* **Exercise**:
Among the lines of data below, reproduce only those from the one with "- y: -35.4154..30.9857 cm" through the one with "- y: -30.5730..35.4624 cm", exactly as they stand, both ends included.

* **Exercise materials**:
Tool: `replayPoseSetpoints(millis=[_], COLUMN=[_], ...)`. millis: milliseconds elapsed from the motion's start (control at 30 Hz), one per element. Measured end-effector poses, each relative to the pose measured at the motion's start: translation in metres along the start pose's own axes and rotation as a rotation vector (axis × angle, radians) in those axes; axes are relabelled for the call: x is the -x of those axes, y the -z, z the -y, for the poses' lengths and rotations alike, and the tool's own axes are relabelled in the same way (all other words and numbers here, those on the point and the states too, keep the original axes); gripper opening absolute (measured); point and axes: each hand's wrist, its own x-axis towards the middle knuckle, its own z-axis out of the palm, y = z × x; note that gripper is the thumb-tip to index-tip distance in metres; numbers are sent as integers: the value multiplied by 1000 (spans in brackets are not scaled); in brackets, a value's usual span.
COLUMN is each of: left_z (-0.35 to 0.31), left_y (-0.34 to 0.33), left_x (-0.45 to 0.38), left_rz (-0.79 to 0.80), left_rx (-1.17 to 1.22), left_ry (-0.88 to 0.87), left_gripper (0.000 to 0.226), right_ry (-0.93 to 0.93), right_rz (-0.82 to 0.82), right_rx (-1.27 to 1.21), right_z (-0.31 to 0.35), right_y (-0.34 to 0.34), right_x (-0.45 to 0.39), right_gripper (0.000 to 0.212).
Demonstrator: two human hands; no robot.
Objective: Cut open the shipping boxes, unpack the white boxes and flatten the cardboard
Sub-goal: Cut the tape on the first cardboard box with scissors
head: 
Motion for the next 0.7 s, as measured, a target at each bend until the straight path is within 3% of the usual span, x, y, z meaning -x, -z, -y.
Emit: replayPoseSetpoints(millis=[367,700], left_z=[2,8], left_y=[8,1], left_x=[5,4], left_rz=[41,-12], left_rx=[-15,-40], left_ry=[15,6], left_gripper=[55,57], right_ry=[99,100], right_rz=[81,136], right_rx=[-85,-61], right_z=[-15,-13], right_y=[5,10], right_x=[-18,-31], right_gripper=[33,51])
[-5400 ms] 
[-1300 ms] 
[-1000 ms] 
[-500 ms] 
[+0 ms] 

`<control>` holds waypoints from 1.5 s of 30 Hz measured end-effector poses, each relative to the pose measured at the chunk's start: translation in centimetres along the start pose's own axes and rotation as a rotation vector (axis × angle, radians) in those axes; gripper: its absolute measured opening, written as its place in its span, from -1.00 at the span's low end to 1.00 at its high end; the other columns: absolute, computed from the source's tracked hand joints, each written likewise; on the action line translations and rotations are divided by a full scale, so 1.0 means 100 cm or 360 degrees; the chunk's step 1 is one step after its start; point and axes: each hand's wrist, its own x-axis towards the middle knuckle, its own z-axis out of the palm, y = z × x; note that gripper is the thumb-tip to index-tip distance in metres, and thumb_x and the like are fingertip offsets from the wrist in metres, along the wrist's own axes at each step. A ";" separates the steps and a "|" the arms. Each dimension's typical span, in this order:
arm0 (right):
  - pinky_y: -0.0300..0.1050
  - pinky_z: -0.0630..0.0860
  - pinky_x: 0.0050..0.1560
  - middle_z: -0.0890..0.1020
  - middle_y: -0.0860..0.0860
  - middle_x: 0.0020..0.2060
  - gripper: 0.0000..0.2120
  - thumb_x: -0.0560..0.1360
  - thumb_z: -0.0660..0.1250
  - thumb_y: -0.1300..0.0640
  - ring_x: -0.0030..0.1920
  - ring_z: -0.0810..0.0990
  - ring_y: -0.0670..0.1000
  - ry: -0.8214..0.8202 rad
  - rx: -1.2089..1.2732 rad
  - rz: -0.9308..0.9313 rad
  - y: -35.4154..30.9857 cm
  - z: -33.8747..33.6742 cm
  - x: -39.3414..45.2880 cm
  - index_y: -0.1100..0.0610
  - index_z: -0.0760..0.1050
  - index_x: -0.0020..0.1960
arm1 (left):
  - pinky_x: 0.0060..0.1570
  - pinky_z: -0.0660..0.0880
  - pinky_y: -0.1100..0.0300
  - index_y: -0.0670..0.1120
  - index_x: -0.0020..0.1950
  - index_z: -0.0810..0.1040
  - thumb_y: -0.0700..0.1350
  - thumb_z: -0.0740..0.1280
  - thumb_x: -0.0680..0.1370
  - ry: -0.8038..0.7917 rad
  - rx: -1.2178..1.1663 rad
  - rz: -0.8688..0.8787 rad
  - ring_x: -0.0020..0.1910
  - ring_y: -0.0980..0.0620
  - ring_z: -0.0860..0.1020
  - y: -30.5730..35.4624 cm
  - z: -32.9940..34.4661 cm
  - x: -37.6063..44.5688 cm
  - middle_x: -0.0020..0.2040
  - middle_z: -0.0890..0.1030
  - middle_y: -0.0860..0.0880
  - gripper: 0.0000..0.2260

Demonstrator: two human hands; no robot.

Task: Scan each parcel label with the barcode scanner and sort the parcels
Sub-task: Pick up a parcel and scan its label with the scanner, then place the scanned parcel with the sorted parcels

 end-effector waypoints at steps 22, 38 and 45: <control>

* **Result for this task**:
  - y: -35.4154..30.9857 cm
  - z: -33.8747..33.6742 cm
  - x: -39.3414..45.2880 cm
  - index_y: -0.1100..0.0610
  - index_z: -0.0760..0.1050
  - index_x: -0.0020..0.1960
arm1 (left):
  - pinky_x: 0.0060..0.1570
  - pinky_z: -0.0660..0.0880
  - pinky_y: -0.1100..0.0300
  - index_y: -0.0670..0.1120
  - index_x: -0.0020..0.1950
  - index_z: -0.0810..0.1040
  - thumb_y: -0.0700..0.1350
  - thumb_z: -0.0740..0.1280
  - thumb_x: -0.0680..0.1370
  - ry: -0.8038..0.7917 rad
  - rx: -1.2178..1.1663 rad
  - rz: -0.8688..0.8787 rad
  - ring_x: -0.0020..0.1910
  - ring_y: -0.0980..0.0620
  - ring_z: -0.0860..0.1020
  - y: -30.5730..35.4624 cm

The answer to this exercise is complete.